## TASK INSTRUCTIONS
Go over the entries and report the lines where the word "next" occurs.

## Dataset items
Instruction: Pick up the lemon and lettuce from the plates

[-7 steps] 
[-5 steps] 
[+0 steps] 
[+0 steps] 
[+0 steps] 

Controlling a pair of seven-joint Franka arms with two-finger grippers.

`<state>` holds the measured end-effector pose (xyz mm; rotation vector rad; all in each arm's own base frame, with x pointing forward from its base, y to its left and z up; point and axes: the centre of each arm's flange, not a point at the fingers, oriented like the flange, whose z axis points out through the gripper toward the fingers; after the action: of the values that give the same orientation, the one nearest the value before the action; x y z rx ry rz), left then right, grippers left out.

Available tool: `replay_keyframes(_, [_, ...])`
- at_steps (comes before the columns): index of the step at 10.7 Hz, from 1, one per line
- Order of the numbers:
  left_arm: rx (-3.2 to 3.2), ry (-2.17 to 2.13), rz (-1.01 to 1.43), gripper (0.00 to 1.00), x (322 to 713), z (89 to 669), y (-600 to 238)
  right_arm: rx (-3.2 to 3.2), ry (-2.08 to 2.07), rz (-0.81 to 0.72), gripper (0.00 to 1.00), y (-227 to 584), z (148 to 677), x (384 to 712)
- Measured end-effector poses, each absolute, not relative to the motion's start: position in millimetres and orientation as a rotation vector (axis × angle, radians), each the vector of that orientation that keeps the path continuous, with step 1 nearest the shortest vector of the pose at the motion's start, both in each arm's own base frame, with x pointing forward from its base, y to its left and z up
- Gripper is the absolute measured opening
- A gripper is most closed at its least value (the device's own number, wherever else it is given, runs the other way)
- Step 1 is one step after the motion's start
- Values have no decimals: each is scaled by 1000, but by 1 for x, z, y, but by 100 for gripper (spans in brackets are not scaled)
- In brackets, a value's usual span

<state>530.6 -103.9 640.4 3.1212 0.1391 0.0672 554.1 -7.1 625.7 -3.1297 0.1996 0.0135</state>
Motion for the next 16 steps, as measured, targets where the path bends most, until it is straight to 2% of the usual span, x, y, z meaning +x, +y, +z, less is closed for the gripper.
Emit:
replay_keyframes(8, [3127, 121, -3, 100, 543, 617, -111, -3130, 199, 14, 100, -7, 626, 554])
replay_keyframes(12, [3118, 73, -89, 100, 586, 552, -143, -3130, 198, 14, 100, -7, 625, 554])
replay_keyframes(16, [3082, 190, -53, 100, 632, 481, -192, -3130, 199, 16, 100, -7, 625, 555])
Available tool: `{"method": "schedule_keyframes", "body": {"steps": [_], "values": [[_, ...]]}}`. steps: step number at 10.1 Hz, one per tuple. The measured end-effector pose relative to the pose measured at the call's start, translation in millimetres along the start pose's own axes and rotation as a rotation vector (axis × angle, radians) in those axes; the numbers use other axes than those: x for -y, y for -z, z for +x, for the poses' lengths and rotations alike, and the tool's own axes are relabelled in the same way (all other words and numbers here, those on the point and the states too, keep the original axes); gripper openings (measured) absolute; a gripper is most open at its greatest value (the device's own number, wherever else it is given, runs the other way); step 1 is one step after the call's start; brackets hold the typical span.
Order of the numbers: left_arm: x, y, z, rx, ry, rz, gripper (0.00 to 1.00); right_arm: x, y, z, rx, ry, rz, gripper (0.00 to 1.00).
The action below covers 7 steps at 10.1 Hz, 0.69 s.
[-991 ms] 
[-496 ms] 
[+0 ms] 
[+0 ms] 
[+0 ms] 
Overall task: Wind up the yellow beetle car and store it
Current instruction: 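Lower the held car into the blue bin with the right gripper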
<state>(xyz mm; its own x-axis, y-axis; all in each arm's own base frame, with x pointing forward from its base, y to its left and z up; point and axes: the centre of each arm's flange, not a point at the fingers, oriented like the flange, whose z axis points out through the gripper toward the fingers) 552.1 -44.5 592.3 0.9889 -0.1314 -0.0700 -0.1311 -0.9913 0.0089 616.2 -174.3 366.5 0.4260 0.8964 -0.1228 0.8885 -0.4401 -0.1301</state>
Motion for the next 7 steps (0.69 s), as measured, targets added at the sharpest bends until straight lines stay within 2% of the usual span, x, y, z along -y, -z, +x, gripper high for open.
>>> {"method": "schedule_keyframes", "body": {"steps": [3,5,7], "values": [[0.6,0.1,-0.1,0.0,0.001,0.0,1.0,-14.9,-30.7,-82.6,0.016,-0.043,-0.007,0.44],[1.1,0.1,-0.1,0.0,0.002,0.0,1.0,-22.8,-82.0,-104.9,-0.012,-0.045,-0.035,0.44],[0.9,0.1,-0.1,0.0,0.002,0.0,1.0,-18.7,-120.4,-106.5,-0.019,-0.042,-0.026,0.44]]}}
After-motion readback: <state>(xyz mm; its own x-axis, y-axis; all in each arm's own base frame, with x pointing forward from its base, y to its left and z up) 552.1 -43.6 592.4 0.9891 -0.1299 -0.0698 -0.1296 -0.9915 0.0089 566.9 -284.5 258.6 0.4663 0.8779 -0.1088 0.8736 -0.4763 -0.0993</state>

## FINISHED TASK
Motion for the next 16 steps, as measured, targets where the path bends most, until it is straight to 2% of the usual span, x, y, z meaning +x, +y, +z, less is closed for the gripper.
Motion for the next 7 steps (0.69 s), as measured, targets added at the sharpest bends until straight lines stay within 2% of the usual span, x, y, z along -y, -z, +x, gripper high for open.

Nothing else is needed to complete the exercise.